#### [TASK TO CARRY OUT]
If a line of the listing contains the string "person", return that line.
:::
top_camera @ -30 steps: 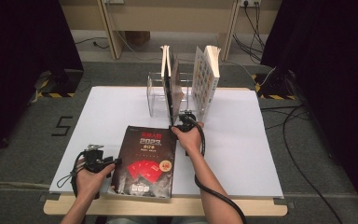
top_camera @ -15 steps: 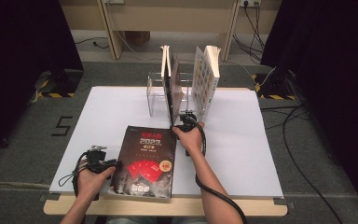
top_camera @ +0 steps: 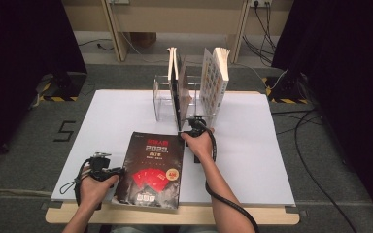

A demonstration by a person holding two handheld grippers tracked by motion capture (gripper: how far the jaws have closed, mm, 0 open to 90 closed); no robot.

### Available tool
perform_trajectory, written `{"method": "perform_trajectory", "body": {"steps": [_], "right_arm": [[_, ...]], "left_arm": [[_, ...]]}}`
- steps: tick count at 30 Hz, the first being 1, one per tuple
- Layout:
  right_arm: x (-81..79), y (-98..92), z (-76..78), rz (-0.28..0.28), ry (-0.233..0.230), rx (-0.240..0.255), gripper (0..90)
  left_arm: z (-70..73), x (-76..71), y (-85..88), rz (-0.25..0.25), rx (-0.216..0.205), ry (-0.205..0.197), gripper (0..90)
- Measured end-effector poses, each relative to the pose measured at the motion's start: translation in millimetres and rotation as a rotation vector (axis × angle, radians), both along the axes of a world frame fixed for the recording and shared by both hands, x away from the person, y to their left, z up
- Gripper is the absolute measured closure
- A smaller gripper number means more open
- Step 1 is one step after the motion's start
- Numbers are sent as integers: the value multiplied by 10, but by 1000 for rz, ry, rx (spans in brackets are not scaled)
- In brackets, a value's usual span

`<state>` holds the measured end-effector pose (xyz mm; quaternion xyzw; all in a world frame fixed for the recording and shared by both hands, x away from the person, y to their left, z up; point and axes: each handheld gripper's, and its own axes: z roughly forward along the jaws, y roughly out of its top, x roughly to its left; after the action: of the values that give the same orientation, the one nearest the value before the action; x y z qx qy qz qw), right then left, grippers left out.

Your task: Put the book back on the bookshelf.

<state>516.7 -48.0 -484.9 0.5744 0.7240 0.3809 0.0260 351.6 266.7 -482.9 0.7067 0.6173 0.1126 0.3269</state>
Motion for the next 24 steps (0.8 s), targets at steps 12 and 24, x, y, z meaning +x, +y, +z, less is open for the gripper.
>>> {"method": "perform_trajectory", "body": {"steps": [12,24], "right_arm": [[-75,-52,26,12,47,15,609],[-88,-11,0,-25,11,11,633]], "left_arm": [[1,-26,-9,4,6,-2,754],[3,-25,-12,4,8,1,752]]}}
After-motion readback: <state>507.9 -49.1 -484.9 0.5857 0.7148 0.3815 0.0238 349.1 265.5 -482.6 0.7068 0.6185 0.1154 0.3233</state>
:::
#### [PROBLEM SOLUTION]
A demonstration by a person holding two handheld grippers tracked by motion capture (gripper: how far the jaws have closed, mm, 0 open to 90 closed); no robot.
- Measured end-effector poses, each relative to the pose measured at the motion's start: translation in millimetres and rotation as a rotation vector (axis × angle, radians), both along the axes of a world frame fixed for the recording and shared by both hands, x away from the person, y to their left, z up
`<state>` holds the measured end-effector pose (xyz mm; quaternion xyzw; all in a world frame fixed for the recording and shared by both hands, x away from the person, y to their left, z up; point and axes: each handheld gripper's, and its own axes: z roughly forward along the jaws, y roughly out of its top, x roughly to its left; after the action: of the values that give the same orientation, the one nearest the value before the action; x y z qx qy qz qw), right then left, grippers left out.

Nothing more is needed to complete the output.